The present study shows that GB9 treatment results in vascular defects during embryogenesis are mediated by an increase in oxidative stress, which is consistent with our recent findings that showed oxidative stress indeed interferes with vascularization [35]. However, the molecular mechanism behind this remains unclear, specifically what are the target genes of GB9 or what signals does GB9 regulate? We found that GB9 treatment downregulates the expression of flk/VEGFR-2, which has been reported to mediate most VEGF-A signals in endothelial cells, leading to cell proliferation, differentiation, migration, capillary formation, vascular permeability, and the angiogenic response.

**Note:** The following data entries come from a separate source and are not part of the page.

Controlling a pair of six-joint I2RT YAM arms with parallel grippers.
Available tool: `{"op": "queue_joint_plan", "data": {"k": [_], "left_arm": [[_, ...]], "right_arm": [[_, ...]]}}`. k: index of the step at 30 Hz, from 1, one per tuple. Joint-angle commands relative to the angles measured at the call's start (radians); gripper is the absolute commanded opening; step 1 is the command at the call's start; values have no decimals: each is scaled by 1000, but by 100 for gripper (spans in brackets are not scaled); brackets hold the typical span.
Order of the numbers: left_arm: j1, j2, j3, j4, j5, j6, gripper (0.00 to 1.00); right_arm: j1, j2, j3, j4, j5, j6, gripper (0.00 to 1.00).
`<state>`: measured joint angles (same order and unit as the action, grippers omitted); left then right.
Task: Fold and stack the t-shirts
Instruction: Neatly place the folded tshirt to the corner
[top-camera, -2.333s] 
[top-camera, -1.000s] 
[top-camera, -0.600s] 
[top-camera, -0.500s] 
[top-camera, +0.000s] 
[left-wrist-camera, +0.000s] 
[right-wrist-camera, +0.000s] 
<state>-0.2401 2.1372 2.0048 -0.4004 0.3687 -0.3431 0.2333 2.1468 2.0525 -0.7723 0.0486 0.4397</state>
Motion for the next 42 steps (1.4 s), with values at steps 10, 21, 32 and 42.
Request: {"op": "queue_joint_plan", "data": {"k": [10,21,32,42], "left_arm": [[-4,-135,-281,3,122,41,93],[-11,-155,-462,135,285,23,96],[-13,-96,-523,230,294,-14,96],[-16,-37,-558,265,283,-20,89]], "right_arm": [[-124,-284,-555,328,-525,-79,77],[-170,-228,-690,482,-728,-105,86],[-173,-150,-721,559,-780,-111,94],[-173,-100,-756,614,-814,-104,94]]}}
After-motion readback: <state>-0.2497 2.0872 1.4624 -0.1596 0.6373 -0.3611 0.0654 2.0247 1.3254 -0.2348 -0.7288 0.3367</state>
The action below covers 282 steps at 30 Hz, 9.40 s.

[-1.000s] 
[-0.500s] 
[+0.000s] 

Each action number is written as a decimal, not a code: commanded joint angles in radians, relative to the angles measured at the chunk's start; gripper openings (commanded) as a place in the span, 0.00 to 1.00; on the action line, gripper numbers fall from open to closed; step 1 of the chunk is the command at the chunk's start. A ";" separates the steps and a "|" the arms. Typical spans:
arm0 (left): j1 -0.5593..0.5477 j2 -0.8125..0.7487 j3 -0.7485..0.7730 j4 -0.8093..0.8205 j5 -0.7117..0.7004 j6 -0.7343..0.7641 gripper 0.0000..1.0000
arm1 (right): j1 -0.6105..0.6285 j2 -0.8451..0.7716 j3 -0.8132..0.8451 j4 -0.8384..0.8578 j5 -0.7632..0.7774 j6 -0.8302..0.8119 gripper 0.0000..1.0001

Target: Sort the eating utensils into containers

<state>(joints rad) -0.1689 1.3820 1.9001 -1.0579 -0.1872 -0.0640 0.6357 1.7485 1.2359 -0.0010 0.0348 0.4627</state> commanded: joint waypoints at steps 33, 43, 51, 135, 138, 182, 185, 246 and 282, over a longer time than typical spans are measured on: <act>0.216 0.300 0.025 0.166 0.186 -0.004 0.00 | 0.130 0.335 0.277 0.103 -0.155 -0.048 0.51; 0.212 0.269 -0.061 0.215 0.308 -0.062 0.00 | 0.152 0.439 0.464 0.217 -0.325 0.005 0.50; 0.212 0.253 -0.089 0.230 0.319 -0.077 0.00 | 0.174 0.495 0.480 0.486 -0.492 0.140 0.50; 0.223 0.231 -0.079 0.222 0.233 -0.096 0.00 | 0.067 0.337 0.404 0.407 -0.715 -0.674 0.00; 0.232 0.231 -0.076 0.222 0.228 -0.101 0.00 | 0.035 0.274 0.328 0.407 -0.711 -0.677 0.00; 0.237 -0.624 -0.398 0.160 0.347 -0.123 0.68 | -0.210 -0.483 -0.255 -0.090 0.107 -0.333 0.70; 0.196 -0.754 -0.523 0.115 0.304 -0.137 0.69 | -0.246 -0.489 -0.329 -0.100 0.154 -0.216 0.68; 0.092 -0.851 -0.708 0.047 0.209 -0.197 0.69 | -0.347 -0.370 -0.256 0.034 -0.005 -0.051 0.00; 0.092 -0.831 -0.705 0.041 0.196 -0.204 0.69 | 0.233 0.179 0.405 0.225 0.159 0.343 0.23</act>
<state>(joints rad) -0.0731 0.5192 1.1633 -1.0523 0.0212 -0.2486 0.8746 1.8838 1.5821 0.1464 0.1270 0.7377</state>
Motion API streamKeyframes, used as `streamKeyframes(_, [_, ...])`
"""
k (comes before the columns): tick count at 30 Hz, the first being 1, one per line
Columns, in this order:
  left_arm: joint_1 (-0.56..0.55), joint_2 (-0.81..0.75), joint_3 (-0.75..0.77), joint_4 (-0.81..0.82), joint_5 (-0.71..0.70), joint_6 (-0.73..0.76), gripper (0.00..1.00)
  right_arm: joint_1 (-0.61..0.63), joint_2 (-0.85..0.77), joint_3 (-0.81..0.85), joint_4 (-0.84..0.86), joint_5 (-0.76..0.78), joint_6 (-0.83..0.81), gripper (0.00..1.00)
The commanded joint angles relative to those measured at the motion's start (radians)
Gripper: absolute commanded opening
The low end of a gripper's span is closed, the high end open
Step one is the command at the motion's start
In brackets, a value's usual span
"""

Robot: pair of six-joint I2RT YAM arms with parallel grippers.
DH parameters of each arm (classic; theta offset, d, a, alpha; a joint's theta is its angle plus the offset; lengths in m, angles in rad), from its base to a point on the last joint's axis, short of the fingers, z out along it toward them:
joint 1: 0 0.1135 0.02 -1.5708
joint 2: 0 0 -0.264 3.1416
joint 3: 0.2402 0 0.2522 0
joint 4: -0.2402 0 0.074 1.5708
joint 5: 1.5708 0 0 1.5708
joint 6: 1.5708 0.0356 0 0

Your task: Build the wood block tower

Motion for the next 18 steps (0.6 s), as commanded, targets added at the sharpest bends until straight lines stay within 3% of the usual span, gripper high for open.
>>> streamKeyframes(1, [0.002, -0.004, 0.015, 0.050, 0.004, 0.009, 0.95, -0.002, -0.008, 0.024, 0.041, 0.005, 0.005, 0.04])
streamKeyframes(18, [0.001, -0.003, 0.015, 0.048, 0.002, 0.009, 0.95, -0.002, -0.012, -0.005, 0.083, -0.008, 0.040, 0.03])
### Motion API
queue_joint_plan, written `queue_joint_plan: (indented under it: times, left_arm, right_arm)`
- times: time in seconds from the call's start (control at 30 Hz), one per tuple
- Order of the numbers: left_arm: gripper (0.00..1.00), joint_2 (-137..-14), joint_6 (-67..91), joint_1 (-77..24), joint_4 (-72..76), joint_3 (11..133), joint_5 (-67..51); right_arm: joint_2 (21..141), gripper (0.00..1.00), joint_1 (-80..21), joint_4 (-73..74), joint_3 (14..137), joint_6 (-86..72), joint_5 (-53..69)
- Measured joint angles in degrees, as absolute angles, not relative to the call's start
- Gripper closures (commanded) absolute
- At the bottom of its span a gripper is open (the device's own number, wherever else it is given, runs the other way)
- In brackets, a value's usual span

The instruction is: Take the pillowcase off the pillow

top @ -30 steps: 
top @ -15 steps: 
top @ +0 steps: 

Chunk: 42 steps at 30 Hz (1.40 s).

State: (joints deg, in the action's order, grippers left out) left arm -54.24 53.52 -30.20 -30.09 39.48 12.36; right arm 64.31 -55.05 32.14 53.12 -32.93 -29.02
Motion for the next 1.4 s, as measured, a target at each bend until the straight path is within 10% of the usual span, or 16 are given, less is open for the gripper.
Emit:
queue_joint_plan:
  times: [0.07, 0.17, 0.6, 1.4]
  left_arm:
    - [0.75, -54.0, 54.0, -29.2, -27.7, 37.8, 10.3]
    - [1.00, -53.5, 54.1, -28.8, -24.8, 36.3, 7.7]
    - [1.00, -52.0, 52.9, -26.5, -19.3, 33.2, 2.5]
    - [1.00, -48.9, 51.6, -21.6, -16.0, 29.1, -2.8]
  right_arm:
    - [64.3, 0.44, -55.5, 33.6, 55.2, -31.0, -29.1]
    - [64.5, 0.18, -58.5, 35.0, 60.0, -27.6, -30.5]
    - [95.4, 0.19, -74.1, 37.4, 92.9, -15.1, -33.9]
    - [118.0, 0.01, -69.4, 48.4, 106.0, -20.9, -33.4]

Therefore, the suppression of VEGF signaling pathways is considered a potential mechanism by which GB9 mediates angiogenesis inhibition. In addition, BMP signals have been shown to be important for CVP formation. Thus, future cellular-based research should seek to confirm the vascular effects of GB9, and to identify the interaction between VEGF or BMP signaling pathways and GB9 mediation of anti-angiogenesis. In addition, nitric oxide (NO) signaling has been reported to be critical to angiogenesis [43,44]. Whether GB9 treatment influenced NO homeostasis in endothelial cells is also intriguing. Thus, the high anti-angiogenic function and low toxicity of GB9 may have therapeutic potential for the treatment of angiogenesis-related diseases.

4. Materials and Methods

4.1. Zebrafish and Husbandry

Zebrafish (Danio rerio) wild-type AB stain and transgenic line: Tg(kdrl:eGFP)la116, Tg(gata:dsRed), Tg(kdrl:mCherry)ci5, and Tg(fli1a:negfp)y7 from Taiwan Zebrafish Core Facility at Academia Sinica have been described [45,46,47,48] and were bred, raised, and maintained in a 28.5 °C fish room. The animal use protocol and experiment were approved by and conducted in accordance with the National Sun Yat-sen University Animal Care Committee (approval reference #10231).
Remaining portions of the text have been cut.